McCarvilles help Hugues Bastien, who is on a mission

-Submitted photo The school in Haiti run by Hugues Bastien's Cocina organization feeds around 2,500 kids every day, who might otherwise not get anything to eat. The organization runs a K-12 school, a vocational center, and a hospital supported mostly by charitable donations.

When scores of people were trying to get out of Haiti, Hugues Bastien was heading back in.

Born in the town of Ouanaminthe, Bastien’s parents had fled the country when he was young, and he grew up and got his education in New York City.

But in 1991, Bastien felt called to return as a missionary, to help the poor. It was a difficult time to live in Haiti — people were still trying to escape political unrest there by coming to America in boats.

“Haiti had elected a president democratically for the first time in history,” Bastien said. “Within seven months he was ousted by a brutal military coup. That’s what has happened, all the boat people,” he said. “You see a lot of Haitians drown as a result. This was the time I wanted to go back to Haiti. So you can see why people thought I was crazy.”

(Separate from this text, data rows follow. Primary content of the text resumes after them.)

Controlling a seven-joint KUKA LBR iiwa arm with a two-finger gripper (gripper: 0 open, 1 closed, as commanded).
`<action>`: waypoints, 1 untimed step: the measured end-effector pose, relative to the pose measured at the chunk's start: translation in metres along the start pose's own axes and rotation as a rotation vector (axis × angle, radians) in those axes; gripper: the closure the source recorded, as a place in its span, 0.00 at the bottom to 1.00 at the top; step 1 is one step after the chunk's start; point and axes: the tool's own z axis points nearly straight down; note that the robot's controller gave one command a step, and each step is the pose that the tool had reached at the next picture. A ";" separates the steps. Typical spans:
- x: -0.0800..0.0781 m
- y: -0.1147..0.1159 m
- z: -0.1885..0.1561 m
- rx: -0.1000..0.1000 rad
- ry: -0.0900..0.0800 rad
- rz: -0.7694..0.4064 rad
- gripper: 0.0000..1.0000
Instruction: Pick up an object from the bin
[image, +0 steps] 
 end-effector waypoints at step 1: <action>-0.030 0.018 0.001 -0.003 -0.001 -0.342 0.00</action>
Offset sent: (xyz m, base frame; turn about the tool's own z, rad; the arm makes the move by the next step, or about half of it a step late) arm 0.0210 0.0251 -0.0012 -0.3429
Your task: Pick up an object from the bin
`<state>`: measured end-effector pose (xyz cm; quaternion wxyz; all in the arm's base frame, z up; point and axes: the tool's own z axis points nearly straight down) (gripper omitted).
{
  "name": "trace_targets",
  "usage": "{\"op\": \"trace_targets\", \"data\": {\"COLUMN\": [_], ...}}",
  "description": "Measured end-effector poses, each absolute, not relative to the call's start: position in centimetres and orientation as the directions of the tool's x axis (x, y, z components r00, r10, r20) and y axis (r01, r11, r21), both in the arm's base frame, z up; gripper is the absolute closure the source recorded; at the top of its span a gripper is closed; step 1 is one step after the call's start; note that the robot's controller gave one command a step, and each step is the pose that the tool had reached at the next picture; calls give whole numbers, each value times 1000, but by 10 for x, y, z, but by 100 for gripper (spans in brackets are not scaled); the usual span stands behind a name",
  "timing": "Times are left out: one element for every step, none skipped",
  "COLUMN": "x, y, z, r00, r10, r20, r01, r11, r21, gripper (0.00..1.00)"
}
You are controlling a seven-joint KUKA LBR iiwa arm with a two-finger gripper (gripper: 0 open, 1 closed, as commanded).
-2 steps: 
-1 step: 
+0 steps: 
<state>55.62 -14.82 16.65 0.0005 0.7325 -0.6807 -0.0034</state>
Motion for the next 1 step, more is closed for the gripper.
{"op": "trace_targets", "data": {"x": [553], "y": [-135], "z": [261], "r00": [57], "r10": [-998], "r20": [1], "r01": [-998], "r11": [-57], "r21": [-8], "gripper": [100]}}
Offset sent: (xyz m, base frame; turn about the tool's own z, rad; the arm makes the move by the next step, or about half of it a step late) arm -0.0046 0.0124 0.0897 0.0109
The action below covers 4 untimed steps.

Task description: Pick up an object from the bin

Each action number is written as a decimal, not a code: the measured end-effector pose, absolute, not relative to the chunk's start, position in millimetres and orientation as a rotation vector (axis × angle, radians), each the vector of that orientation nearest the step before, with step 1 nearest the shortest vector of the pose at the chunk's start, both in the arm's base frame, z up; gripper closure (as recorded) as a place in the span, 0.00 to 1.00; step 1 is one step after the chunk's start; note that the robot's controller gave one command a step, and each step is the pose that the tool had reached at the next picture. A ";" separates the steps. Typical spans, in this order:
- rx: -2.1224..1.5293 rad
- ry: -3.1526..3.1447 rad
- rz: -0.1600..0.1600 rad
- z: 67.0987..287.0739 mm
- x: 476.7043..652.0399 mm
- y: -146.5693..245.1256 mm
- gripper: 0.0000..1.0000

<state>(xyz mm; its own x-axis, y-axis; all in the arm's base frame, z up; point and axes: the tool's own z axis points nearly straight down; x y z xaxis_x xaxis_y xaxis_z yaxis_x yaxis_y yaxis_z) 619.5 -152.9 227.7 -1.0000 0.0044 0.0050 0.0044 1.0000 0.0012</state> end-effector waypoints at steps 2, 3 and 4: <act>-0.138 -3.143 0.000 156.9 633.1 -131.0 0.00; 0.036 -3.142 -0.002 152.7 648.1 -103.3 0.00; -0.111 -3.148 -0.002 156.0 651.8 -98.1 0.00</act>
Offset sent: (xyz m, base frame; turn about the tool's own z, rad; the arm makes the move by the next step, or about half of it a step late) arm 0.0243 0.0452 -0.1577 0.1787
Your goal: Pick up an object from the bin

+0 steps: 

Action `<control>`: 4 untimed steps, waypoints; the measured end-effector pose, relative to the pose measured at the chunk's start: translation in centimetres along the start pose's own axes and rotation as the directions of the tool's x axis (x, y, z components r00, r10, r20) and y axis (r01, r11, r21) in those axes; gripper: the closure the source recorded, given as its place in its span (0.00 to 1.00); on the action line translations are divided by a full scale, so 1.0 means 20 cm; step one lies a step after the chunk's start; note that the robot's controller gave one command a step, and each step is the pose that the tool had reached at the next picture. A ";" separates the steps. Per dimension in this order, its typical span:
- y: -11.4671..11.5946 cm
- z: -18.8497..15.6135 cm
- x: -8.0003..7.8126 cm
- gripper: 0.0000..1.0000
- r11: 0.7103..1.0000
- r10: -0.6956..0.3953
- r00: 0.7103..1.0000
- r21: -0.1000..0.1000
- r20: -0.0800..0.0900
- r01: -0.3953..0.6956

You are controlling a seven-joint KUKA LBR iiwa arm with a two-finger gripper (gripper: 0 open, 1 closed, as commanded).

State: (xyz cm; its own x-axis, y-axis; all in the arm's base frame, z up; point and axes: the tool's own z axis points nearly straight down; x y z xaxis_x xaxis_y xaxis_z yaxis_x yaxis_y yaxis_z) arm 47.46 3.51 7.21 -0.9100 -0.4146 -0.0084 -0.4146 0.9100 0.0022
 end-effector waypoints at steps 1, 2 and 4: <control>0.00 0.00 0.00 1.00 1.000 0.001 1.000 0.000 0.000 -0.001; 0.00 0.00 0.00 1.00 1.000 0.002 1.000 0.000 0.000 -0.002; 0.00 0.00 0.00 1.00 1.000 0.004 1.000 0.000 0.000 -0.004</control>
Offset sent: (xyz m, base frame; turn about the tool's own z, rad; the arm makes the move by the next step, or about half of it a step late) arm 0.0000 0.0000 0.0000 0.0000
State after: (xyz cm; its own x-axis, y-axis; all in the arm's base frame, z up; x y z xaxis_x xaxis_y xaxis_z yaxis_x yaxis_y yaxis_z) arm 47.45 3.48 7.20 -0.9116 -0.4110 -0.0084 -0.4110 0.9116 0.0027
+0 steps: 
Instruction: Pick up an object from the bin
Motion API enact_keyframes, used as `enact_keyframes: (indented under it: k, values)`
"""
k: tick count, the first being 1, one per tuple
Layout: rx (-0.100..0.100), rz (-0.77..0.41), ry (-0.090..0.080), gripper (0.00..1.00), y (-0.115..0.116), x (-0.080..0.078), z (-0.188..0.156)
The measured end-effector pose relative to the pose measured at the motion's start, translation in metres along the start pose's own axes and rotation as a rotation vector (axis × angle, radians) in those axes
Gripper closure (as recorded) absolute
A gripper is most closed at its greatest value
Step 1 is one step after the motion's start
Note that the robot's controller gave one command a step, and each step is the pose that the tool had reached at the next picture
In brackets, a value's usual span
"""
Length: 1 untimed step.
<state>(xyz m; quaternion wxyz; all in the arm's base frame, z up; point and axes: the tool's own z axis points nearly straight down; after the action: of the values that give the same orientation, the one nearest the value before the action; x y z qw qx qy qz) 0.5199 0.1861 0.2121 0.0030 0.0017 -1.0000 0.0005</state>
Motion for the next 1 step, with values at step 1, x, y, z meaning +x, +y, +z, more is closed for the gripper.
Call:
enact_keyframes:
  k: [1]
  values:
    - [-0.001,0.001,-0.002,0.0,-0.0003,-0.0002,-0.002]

Today, Bastien’s nonprofit organization runs a large school for K-12, a food program for students, a vocational tech training college, a medical clinic, and more.

-Submitted photo Students are seen in the Haiti school founded by Hugues Bastien. The school began in 1994 as a kindergarten only, with 84 students. Today it has about 2,500 students in K-12. After a crew from Fort Dodge and Ames traveled to Haiti to help build a kitchen for the organization next door, Bastien visited Iowa and Omaha meeting with churches and talking about his development work.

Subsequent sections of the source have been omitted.